An open letter to the leaders of Gillette: 

Please allow me to respond with an intentionally tone-deaf and sexist plaudit to the ad campaign you released yesterday: It takes a lot of balls to take a stand and find your purpose. I know that waking up this morning has come with a lot of blowback. There are those who are calling it "the worst marketing move ever." Mark Ritson termed the campaign "brand purpose hell." Wow. That's some strong reaction. I love it. And you should, too. Because you have shown the world that you give a shit. 

Actually, you have shown the world that you give four shits, not just one.

We Believe: The Best Men Can Be | Gillette (Short Film)

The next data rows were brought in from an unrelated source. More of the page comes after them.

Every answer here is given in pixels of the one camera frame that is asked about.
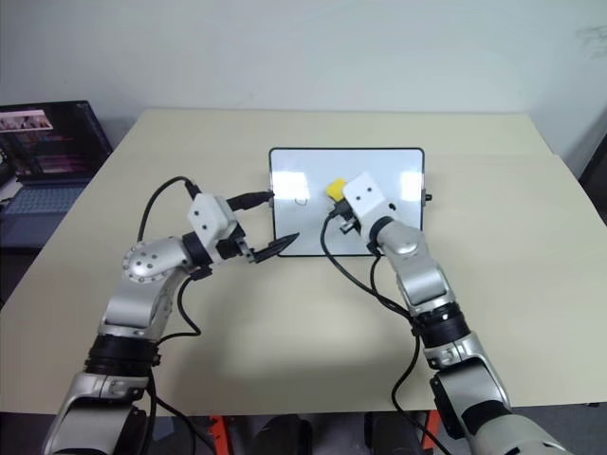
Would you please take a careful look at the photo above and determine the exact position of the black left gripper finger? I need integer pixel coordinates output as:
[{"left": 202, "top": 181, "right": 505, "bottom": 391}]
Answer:
[
  {"left": 253, "top": 232, "right": 301, "bottom": 264},
  {"left": 226, "top": 189, "right": 276, "bottom": 212}
]

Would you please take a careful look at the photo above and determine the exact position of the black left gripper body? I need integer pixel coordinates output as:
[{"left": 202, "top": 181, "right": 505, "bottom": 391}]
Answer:
[{"left": 215, "top": 221, "right": 260, "bottom": 264}]

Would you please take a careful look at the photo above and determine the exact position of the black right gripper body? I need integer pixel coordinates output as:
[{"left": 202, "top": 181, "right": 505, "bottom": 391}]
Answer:
[{"left": 330, "top": 197, "right": 365, "bottom": 236}]

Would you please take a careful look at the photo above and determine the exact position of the yellow eraser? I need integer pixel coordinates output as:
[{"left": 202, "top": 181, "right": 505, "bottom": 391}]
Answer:
[{"left": 324, "top": 177, "right": 348, "bottom": 201}]

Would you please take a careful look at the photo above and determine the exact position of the white board with black frame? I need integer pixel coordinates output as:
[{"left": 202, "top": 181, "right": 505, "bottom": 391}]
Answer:
[{"left": 265, "top": 146, "right": 433, "bottom": 259}]

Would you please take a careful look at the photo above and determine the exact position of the open laptop computer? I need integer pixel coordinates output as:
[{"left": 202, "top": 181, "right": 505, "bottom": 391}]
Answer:
[{"left": 0, "top": 100, "right": 114, "bottom": 250}]

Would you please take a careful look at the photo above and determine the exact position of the dark furniture panel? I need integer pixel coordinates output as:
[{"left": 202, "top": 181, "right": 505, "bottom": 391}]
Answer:
[{"left": 577, "top": 113, "right": 607, "bottom": 205}]

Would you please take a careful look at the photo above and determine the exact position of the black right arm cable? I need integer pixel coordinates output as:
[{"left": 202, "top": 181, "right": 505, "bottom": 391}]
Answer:
[{"left": 321, "top": 208, "right": 450, "bottom": 455}]

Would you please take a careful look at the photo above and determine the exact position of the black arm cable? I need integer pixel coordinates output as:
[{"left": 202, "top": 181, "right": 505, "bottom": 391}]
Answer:
[
  {"left": 138, "top": 175, "right": 203, "bottom": 455},
  {"left": 321, "top": 208, "right": 450, "bottom": 455}
]

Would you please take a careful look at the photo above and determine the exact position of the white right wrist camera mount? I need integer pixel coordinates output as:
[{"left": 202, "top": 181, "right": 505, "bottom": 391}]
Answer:
[{"left": 343, "top": 172, "right": 397, "bottom": 222}]

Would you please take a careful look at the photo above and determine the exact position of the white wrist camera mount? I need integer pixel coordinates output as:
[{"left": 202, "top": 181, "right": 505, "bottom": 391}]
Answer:
[
  {"left": 188, "top": 192, "right": 238, "bottom": 246},
  {"left": 343, "top": 172, "right": 397, "bottom": 222}
]

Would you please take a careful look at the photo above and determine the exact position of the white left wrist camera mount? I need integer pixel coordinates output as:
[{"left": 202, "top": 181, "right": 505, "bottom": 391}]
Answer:
[{"left": 188, "top": 192, "right": 238, "bottom": 246}]

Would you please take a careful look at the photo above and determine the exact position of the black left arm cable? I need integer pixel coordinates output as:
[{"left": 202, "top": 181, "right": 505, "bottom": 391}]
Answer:
[{"left": 138, "top": 175, "right": 203, "bottom": 455}]

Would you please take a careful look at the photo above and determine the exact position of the orange frame piece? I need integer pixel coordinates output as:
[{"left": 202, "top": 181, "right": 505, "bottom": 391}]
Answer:
[
  {"left": 420, "top": 410, "right": 441, "bottom": 449},
  {"left": 208, "top": 414, "right": 230, "bottom": 455}
]

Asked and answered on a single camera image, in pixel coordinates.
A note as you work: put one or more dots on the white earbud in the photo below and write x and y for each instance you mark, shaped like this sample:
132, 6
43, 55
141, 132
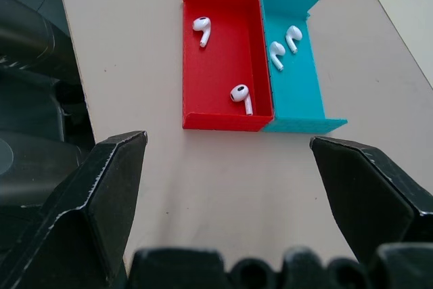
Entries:
203, 29
242, 97
278, 54
293, 38

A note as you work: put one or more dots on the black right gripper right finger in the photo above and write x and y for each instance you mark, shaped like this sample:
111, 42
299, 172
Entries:
368, 197

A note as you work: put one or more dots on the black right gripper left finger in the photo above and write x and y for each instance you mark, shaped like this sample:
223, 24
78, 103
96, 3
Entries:
78, 207

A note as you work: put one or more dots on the red plastic tray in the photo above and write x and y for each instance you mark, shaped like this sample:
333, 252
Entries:
220, 65

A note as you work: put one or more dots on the dark robot body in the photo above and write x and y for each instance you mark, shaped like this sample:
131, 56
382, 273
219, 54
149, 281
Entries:
30, 99

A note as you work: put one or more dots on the teal plastic tray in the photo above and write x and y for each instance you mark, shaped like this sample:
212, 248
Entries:
294, 76

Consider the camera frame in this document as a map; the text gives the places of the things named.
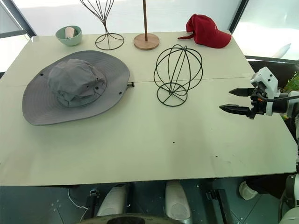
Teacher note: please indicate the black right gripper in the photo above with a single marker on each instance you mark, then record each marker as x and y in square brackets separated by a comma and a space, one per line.
[256, 103]

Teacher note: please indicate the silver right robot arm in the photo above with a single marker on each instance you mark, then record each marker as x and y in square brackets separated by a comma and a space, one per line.
[290, 130]

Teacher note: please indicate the wooden pole stand round base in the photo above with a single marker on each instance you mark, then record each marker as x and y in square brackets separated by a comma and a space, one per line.
[146, 42]

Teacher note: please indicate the grey wide-brim bucket hat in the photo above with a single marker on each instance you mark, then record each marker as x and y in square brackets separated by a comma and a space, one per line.
[70, 93]

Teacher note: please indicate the green plant leaves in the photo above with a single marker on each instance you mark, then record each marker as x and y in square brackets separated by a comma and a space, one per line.
[293, 82]

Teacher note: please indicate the red baseball cap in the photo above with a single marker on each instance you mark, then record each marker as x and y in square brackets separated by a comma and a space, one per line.
[205, 32]

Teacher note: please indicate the white round floor object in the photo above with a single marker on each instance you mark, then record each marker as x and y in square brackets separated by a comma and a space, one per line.
[247, 190]

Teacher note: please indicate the silver robot right leg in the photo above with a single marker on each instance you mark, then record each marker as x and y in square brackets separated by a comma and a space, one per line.
[176, 200]

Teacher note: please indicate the silver robot leg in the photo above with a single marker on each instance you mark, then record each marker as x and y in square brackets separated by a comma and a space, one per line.
[176, 200]
[113, 200]

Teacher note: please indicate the silver robot left leg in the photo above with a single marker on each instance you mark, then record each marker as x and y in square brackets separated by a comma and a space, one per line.
[113, 200]

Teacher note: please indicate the dark rounded robot torso top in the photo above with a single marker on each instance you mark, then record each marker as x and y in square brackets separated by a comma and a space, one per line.
[130, 219]

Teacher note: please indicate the mint green bowl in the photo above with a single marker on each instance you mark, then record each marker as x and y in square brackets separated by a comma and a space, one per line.
[67, 39]

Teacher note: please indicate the pale pink item in bowl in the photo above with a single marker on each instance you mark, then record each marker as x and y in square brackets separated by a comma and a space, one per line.
[69, 32]

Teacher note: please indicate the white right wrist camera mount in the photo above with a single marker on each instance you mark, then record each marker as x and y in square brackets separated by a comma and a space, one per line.
[265, 81]

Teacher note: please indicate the black table leg bracket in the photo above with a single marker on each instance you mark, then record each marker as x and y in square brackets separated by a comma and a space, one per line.
[219, 203]
[93, 198]

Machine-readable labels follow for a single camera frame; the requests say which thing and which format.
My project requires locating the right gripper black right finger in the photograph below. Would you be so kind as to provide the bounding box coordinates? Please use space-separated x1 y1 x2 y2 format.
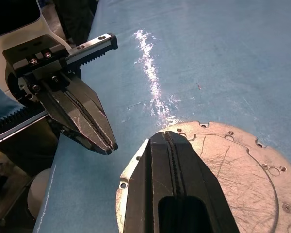
165 130 241 233

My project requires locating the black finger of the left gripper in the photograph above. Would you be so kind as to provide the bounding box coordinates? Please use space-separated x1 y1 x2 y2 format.
37 82 112 156
63 72 118 151

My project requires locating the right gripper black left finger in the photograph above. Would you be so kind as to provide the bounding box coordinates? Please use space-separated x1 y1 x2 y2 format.
125 132 178 233

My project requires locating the black robot waist part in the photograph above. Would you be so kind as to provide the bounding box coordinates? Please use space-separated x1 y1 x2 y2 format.
54 0 99 49

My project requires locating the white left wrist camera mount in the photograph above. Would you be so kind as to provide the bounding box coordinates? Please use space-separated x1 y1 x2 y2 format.
0 0 72 104

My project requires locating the silver motor end cover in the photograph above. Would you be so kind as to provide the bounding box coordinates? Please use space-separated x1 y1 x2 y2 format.
115 120 291 233

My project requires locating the white rounded robot part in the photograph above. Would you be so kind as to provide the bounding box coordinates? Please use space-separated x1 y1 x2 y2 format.
27 168 52 217

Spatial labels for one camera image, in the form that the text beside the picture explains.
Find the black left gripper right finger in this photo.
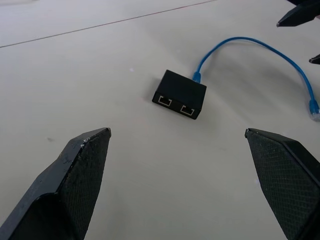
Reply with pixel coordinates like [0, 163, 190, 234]
[244, 128, 320, 240]

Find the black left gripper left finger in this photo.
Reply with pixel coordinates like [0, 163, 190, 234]
[0, 127, 113, 240]

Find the black ethernet splitter box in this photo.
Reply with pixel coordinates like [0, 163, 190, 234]
[151, 69, 208, 121]

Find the blue Ethernet cable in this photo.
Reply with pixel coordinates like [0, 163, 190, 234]
[192, 36, 320, 123]

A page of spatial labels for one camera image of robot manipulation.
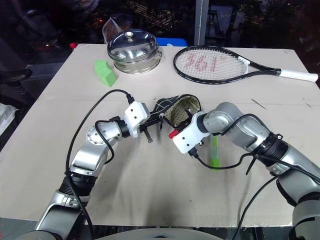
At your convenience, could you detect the green highlighter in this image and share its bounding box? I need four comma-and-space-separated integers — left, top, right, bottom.
209, 134, 221, 171

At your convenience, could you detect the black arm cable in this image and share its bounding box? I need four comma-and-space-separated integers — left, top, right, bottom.
187, 113, 320, 240
64, 89, 136, 240

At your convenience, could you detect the white plastic bag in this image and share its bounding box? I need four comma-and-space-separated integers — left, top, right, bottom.
0, 103, 19, 136

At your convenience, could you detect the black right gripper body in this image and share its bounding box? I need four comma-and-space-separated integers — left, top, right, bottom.
185, 111, 201, 123

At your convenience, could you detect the clear plastic bag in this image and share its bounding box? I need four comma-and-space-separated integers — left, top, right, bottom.
102, 16, 122, 46

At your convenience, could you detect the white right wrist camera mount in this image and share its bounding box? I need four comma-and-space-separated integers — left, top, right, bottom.
172, 112, 211, 155

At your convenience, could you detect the black grid pouch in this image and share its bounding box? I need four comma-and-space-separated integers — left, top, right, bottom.
149, 94, 204, 129

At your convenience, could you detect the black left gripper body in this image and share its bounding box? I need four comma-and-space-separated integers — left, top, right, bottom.
137, 116, 161, 134

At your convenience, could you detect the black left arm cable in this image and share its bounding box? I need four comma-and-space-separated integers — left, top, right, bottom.
64, 89, 136, 240

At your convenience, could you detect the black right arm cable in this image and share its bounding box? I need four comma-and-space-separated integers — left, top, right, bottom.
187, 113, 320, 240

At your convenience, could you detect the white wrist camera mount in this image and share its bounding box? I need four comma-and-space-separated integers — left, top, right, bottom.
172, 112, 211, 155
123, 100, 151, 139

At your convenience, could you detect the steel steamer pot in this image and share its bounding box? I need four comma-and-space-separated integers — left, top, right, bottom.
112, 47, 164, 74

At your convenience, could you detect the grey metal post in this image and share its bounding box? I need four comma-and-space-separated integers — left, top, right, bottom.
194, 0, 209, 47

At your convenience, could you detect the dark office chair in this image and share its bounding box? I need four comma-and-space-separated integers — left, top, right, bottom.
0, 37, 34, 106

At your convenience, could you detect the green foam block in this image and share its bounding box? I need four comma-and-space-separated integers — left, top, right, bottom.
93, 59, 118, 88

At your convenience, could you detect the black white tennis racket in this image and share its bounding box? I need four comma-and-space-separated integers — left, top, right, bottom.
172, 45, 319, 85

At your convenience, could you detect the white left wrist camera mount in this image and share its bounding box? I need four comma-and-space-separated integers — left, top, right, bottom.
123, 100, 151, 139

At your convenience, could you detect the steel domed pot lid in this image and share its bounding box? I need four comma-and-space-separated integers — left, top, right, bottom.
107, 28, 159, 62

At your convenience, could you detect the blue box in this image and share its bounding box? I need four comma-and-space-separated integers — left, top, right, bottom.
155, 37, 189, 48

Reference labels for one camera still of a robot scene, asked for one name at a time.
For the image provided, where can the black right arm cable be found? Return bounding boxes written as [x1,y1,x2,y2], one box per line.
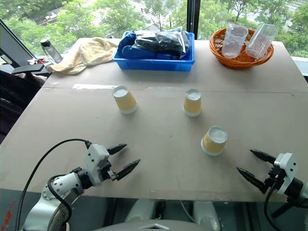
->
[263,180,282,231]

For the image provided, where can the blue plastic bin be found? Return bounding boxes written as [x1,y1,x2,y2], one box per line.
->
[112,31,195,72]

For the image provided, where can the orange wicker basket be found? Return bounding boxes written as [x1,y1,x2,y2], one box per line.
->
[209,27,275,70]

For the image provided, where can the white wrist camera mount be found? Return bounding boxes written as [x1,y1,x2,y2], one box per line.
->
[274,153,297,196]
[84,144,111,187]

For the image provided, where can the clear water bottle black lid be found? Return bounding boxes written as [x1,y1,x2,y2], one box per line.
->
[39,38,64,65]

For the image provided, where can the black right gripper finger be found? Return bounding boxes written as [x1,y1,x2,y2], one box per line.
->
[249,149,277,166]
[236,167,267,193]

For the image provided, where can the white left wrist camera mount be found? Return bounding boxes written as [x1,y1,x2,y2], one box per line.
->
[84,144,111,187]

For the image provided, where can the cream yellow towel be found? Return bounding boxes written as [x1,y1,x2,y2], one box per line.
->
[46,37,119,75]

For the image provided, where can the blue cloth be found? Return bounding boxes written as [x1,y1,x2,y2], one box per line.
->
[117,30,158,60]

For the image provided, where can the black items in plastic bag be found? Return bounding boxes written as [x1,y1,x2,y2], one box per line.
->
[131,26,190,60]

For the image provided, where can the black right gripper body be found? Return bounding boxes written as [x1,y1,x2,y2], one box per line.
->
[262,164,282,194]

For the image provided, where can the clear plastic measuring cup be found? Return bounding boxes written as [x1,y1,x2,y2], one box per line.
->
[245,23,279,59]
[221,24,249,59]

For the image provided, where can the silver robot body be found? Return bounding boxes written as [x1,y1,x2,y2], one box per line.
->
[92,199,223,231]

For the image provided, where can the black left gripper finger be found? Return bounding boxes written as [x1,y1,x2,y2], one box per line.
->
[106,143,128,155]
[116,159,141,181]

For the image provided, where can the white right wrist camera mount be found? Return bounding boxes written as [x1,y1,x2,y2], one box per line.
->
[274,153,297,196]

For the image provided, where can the yellow paper cup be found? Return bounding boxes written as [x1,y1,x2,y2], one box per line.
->
[182,89,202,117]
[112,85,140,115]
[200,125,229,157]

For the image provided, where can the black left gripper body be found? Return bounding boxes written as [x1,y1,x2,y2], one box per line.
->
[100,159,119,182]

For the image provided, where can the black office chair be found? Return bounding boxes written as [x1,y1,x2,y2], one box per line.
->
[0,19,52,145]

First of all, you as leaders have espoused true intentionality to help people first and grow profits second if you are to successfully lead your company into the future. Of course you must have read the studies from Edelman, Cone Communications, Deloitte, Harvard Business Review, etc., that show that people are demanding that companies create more positive social impact on their behalf. This work shows you give a shit. 

It also shows that you have found some good shit—namely, your heritage and 30-year tagline of "The Best a Man Can Get." In a bold marketing move reminiscent of the moves made by your founder King Gillette (who was a utopian socialist, by the way), you've changed it to "The Best Men Can Be." Bravo. You've found the good shit of the past and made it relevant in today's culture, causing a re-evaluation of both the tagline and the aspiration it espouses.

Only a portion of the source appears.